PROBLEM TO SOLVE
Reproduce word for word the lines from the beginning of the entries to the line with "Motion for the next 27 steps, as", both included, but none of the pictures.

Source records

- - - -

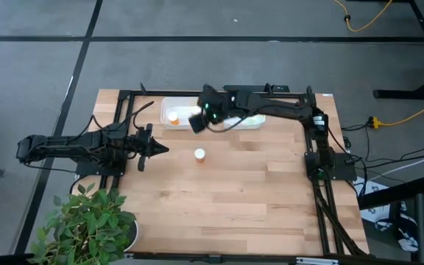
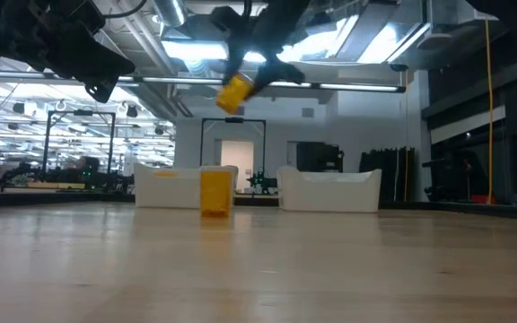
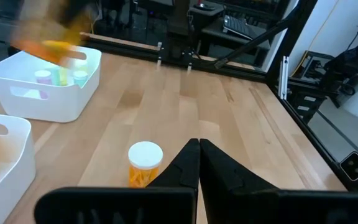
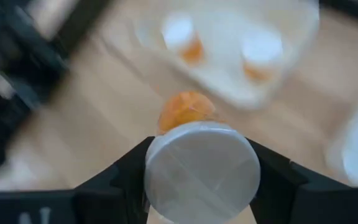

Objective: Pick and place medicine bottles into bin by pill shape (circle, oval)
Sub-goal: Put the orange pill bottle into the left white bin

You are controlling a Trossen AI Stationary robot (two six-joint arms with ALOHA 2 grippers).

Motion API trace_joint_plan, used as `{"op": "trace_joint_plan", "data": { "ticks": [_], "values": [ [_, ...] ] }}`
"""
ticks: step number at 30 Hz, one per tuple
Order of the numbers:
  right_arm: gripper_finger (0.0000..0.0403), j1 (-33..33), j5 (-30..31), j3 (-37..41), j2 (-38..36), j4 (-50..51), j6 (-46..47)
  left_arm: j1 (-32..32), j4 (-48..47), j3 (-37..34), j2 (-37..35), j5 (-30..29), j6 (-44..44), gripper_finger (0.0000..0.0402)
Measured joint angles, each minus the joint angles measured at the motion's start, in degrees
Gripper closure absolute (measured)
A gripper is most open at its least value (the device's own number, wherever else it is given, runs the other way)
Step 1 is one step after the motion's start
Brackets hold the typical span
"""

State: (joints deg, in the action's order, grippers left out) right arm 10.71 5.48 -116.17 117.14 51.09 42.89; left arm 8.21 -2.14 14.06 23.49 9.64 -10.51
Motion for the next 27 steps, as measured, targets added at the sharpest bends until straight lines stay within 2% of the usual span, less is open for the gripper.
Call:
{"op": "trace_joint_plan", "data": {
  "ticks": [6,12,21,27],
  "values": [
    [0.0196,3.7,-1.4,-0.2,0.5,-15.8,-1.5,0.0,0.0,0.0,0.0,0.0,0.1,0.0401],
    [0.0195,6.1,-5.0,-0.2,4.1,-25.3,-1.2,0.0,-0.8,0.0,0.1,0.0,0.1,0.0401],
    [0.0193,7.1,-11.7,-0.2,10.5,-34.3,2.0,0.0,-2.8,0.0,0.1,0.1,0.1,0.0401],
    [0.0193,7.4,-12.3,-0.2,11.9,-30.4,1.3,0.0,-2.8,0.0,0.1,0.1,0.1,0.0401]
  ]
}}
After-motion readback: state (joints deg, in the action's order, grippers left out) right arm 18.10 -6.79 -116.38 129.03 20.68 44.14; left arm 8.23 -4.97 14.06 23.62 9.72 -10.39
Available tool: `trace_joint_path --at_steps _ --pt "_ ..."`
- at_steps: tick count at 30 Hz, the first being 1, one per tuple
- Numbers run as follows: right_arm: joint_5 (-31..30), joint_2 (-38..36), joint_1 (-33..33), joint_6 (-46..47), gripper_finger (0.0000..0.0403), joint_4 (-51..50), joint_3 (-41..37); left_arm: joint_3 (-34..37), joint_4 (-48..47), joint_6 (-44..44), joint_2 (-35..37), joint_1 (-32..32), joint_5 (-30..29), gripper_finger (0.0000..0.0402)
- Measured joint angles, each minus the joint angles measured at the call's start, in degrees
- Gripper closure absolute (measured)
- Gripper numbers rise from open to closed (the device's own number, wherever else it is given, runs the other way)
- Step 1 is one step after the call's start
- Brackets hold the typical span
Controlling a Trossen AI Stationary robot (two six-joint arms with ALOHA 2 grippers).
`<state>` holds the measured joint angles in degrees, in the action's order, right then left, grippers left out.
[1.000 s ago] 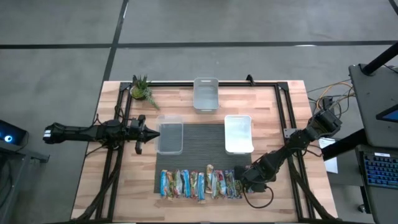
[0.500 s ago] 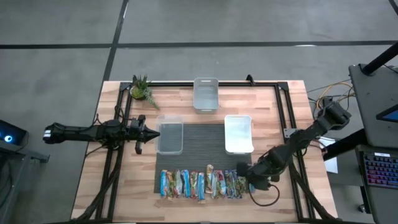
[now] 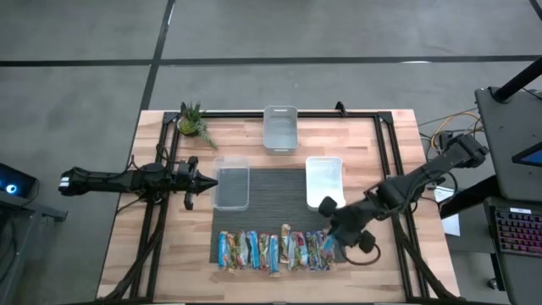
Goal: Pick and place Granola Bars by type
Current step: Put the red granola bar into the transparent bin
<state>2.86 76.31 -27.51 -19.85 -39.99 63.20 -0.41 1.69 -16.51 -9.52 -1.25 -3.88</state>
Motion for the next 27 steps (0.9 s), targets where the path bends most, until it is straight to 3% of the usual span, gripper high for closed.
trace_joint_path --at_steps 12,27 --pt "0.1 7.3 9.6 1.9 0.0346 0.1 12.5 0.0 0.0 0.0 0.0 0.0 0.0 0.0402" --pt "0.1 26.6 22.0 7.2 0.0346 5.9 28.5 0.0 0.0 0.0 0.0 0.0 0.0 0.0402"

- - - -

EXERCISE ANSWER
Objective: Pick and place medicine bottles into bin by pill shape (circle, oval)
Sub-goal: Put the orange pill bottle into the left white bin

You are controlling a Trossen AI Stationary robot (two six-joint arms with ALOHA 2 grippers).

Motion API trace_joint_plan, used as `{"op": "trace_joint_plan", "data": { "ticks": [_], "values": [ [_, ...] ] }}`
"""
ticks: step number at 30 Hz, one per tuple
Order of the numbers:
  right_arm: gripper_finger (0.0000..0.0403), j1 (-33..33), j5 (-30..31), j3 (-37..41), j2 (-38..36), j4 (-50..51), j6 (-46..47)
  left_arm: j1 (-32..32), j4 (-48..47), j3 (-37..34), j2 (-37..35), j5 (-30..29), j6 (-44..44), gripper_finger (0.0000..0.0402)
Measured joint angles, each minus the joint angles measured at the motion's start, in degrees
Gripper closure absolute (measured)
A gripper is most open at its least value (the device's own number, wherever else it is given, runs the other way)
Step 1 is one step after the motion's start
Brackets hold the typical span
"""

State: (joints deg, in the action's order, grippers left out) right arm 10.71 5.48 -116.17 117.14 51.09 42.89; left arm 8.21 -2.14 14.06 23.49 9.64 -10.51
Motion for the next 27 steps, as measured, targets added at the sharpest bends until straight lines stay within 2% of the usual span, less is open for the gripper.

With the answer given, the exercise is complete.